PROBLEM STATEMENT: Return every line of the data that contains the string "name".

EXTRACTED ENTRIES:
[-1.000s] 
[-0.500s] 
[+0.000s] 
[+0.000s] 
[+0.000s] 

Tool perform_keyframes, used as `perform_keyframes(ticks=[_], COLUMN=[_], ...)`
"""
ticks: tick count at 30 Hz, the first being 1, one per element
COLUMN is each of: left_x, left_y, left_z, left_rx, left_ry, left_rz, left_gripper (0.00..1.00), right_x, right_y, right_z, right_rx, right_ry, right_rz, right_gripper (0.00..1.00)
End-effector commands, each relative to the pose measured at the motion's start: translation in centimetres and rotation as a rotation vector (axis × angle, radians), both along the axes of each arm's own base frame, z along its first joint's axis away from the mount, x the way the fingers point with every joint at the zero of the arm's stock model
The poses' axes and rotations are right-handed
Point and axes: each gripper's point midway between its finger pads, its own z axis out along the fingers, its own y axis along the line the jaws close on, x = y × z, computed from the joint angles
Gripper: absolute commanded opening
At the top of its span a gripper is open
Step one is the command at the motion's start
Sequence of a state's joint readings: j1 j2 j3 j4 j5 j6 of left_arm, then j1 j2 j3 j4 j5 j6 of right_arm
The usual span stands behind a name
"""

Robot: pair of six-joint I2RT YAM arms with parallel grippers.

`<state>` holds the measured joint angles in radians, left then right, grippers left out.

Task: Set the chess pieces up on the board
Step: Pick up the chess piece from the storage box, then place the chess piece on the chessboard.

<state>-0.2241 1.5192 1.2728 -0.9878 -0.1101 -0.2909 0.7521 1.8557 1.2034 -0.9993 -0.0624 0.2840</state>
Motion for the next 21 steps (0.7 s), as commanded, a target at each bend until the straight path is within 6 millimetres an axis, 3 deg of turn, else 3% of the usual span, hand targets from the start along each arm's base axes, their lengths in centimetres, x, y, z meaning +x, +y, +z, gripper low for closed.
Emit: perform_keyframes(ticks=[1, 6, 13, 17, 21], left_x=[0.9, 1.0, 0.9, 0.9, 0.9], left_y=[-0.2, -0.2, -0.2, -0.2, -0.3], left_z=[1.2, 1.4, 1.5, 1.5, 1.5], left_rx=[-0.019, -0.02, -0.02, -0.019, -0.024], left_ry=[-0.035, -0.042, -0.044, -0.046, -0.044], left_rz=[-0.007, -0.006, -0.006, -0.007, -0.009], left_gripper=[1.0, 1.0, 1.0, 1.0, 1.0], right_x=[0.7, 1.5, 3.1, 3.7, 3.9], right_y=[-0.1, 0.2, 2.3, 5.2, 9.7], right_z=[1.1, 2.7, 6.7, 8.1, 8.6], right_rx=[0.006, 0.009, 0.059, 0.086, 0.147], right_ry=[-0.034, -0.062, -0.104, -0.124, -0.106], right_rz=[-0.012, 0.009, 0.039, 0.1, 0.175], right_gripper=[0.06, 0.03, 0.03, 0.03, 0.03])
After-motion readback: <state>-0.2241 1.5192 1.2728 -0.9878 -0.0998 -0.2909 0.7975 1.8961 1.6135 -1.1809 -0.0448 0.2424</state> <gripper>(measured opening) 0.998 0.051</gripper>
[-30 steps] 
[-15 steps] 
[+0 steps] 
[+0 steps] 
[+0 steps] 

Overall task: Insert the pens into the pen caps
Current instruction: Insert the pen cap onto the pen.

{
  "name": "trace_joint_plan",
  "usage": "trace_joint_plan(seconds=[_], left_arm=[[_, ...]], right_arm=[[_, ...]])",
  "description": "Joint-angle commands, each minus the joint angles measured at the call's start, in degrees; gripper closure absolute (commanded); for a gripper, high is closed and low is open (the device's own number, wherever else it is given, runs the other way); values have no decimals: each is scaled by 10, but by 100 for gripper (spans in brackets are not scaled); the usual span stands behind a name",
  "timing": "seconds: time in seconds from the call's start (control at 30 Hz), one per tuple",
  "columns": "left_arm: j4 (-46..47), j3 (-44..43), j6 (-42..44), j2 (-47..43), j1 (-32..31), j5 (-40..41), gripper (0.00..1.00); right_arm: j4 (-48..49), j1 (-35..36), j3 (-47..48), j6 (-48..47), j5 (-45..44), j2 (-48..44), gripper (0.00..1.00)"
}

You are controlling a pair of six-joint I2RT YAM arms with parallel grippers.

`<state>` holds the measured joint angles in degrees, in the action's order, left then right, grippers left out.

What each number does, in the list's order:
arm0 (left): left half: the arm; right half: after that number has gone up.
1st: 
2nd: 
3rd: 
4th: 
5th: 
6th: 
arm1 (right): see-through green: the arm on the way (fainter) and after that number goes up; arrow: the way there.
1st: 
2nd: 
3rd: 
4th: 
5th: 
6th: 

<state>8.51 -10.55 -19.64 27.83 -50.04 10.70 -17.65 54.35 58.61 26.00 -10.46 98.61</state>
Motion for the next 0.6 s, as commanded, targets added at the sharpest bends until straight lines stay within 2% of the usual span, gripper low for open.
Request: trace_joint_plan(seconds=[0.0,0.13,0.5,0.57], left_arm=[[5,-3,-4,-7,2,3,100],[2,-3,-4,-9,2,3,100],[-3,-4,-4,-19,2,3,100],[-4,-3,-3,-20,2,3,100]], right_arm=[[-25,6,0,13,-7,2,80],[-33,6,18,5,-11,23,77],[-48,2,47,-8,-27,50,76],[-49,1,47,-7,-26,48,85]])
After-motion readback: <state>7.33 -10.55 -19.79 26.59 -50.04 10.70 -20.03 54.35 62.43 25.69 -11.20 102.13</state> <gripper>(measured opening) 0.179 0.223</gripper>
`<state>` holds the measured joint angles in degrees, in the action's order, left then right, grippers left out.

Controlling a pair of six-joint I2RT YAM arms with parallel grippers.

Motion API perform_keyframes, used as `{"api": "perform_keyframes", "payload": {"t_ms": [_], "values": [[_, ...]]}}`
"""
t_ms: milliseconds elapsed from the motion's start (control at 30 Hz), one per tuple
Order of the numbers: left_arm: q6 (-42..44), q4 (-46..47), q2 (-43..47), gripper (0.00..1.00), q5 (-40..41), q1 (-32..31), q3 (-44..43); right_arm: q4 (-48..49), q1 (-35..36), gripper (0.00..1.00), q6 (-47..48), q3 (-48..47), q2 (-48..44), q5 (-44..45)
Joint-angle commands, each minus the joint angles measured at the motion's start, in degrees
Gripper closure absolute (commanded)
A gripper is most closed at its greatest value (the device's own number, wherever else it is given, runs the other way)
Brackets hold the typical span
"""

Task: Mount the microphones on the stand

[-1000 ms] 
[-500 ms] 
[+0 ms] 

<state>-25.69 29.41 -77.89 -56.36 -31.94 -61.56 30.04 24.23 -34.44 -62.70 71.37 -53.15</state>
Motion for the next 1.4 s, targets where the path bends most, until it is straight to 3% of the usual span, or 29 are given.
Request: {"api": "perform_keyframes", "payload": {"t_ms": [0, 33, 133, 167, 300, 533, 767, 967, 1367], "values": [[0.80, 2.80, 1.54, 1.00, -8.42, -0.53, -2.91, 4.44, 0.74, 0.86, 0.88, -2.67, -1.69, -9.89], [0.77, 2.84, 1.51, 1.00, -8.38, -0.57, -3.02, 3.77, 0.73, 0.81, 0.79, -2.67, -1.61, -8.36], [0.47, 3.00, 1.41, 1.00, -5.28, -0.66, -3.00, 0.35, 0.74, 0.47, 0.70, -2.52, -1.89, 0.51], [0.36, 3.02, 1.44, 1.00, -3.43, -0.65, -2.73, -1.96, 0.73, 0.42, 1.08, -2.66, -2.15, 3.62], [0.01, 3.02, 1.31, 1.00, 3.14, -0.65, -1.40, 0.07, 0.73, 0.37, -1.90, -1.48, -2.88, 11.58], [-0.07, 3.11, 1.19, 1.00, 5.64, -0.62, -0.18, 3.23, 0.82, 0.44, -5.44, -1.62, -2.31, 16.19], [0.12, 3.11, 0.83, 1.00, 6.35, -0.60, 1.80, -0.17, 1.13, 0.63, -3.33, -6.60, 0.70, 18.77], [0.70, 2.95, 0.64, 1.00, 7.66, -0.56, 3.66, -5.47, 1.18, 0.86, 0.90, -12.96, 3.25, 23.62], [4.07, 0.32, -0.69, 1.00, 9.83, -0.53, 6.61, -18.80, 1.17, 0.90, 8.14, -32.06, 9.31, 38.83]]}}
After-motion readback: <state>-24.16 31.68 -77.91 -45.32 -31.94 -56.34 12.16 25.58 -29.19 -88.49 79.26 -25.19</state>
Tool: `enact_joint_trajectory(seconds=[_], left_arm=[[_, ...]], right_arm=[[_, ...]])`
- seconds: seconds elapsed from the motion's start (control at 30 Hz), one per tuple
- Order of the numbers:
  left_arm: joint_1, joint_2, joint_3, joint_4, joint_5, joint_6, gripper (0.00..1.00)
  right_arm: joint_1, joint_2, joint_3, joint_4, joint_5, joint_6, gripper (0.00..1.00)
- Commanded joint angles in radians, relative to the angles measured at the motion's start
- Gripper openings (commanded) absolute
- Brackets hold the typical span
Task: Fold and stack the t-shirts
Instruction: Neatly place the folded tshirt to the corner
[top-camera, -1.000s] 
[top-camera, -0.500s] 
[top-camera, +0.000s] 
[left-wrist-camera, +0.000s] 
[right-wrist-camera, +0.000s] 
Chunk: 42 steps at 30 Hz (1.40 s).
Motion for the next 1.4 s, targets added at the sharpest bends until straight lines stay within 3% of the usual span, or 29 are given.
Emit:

OUTPUT FOR THIS EXERCISE:
The usual span stands behind a name
  "name": "trace_joint_plan",
  "description": "Joint-angle commands, each minus the joint angles measured at the call's start, in degrees; gripper closure absolute (commanded); for a gripper, high is closed and low is open (the device's own number, wherever else it is given, runs the other way); values have no decimals: each is scaled by 10, but by 100 for gripper (spans in brackets are not scaled); the usual span stands behind a name",

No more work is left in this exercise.